* Exercise instructions: Within the listing below, please show every line carrying the string "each".

* Data in this exercise:
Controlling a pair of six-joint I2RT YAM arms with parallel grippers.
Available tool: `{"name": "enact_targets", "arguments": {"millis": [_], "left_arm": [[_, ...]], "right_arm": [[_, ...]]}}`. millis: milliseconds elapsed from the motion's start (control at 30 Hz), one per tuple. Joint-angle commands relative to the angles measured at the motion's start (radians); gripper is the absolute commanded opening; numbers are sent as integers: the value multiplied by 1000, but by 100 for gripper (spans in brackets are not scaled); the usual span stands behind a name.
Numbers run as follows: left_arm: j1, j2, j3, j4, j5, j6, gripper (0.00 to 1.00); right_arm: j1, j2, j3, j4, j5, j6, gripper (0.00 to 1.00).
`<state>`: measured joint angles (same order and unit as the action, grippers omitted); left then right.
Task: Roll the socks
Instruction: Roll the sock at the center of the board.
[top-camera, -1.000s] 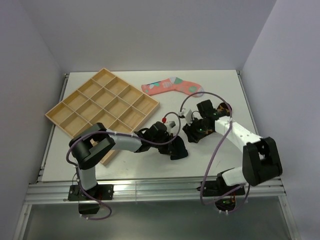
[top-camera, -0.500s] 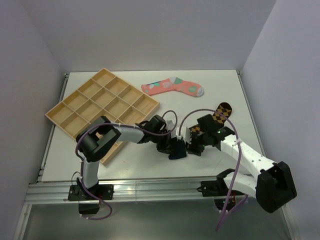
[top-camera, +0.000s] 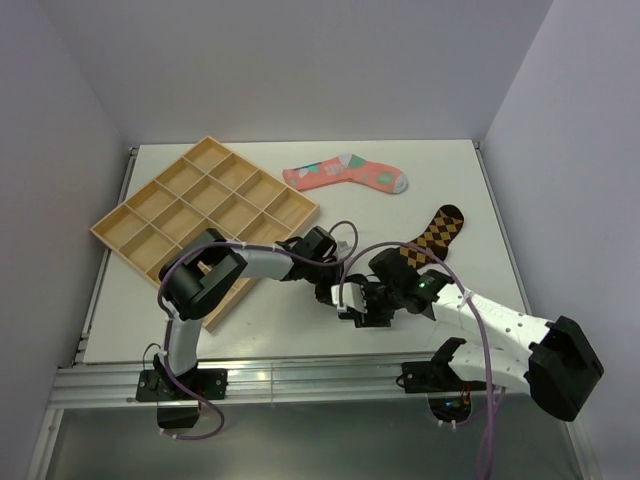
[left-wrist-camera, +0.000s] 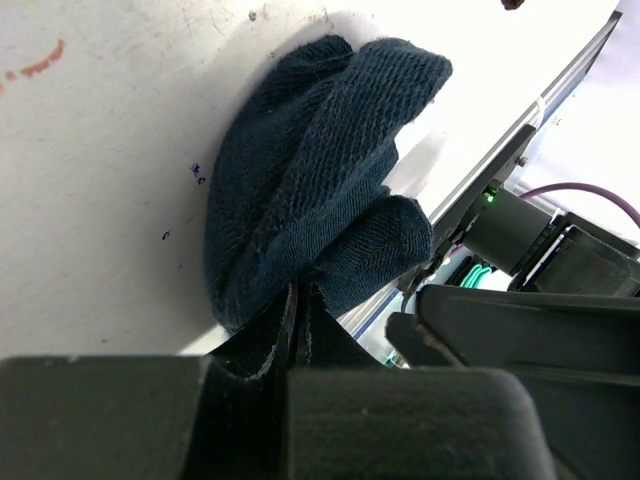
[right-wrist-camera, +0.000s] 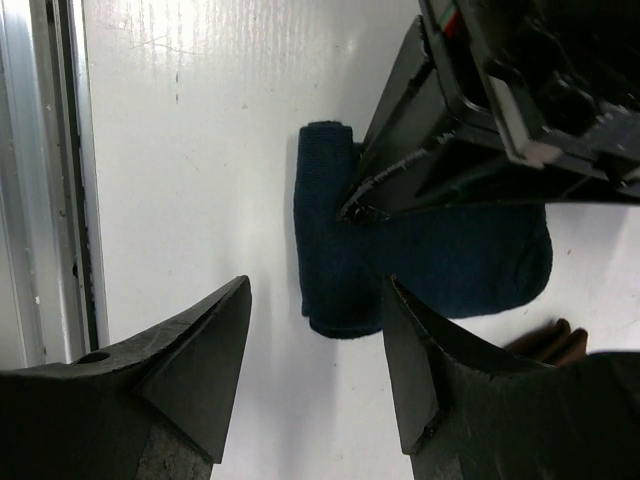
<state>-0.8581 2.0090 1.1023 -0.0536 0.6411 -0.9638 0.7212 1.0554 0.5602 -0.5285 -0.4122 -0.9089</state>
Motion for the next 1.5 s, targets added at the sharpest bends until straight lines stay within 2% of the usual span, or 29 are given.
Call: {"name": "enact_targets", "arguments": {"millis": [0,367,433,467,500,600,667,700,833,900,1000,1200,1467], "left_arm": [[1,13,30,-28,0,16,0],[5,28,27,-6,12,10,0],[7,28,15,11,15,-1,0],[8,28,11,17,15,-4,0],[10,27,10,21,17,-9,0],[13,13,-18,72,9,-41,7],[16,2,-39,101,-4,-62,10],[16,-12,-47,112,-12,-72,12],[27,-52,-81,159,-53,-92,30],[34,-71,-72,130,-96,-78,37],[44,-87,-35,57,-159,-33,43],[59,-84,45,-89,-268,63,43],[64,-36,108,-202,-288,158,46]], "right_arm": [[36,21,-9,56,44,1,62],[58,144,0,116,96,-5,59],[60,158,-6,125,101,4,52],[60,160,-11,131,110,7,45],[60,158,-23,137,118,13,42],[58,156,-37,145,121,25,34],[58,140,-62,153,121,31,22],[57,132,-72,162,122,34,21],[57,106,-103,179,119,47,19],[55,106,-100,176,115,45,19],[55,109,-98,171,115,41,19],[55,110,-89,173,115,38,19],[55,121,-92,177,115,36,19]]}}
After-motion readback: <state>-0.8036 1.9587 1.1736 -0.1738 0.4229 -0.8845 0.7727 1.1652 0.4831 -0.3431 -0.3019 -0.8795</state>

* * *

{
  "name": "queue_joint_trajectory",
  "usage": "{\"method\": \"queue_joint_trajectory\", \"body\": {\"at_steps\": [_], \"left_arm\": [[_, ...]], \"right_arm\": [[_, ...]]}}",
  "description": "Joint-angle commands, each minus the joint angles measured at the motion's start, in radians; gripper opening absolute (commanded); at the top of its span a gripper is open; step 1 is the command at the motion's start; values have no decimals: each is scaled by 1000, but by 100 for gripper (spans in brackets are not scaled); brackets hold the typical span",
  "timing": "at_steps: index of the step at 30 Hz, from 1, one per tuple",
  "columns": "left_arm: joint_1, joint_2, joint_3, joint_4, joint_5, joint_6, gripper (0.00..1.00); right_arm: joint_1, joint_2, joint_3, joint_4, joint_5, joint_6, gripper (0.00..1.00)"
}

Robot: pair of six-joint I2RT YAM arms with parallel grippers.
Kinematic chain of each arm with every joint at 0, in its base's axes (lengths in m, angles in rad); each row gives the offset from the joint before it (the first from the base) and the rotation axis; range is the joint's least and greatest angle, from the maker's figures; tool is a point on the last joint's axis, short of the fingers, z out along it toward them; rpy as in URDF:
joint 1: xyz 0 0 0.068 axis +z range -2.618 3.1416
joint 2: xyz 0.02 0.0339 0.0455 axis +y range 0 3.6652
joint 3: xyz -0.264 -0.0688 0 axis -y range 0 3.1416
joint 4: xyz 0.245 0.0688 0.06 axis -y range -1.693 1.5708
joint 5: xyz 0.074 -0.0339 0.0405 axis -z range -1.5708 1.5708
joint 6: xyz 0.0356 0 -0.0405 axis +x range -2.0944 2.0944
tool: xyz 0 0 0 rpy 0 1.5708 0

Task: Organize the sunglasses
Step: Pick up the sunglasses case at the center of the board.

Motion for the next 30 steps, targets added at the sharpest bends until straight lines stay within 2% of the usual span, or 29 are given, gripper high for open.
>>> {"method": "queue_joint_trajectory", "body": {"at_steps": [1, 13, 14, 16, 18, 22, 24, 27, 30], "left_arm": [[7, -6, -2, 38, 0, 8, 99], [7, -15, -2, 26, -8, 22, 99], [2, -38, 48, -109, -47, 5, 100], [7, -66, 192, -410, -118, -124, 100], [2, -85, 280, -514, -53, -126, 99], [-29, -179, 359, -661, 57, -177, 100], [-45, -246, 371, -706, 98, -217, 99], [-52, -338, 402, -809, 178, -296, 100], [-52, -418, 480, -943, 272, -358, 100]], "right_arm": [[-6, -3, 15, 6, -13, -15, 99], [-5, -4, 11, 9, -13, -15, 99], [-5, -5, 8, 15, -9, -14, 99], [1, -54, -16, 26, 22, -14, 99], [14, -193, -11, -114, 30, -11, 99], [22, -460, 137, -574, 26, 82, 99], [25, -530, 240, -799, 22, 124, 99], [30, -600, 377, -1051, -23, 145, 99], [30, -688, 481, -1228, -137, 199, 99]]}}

* Solution to this task:
  "description": "Joint-angle commands, each minus the joint angles measured at the motion's start, in radians; gripper opening absolute (commanded); at the top of its span a gripper is open; step 1 is the command at the motion's start; values have no decimals: each is scaled by 1000, but by 100 for gripper (spans in brackets are not scaled); brackets hold the typical span",
Kinematic chain of each arm with every joint at 0, in its base's axes (lengths in m, angles in rad); each row gives the offset from the joint before it (the first from the base) and the rotation axis; range is the joint's least and greatest angle, from the maker's figures; tool is a point on the last joint's axis, short of the fingers, z out along it toward them; rpy as in URDF:

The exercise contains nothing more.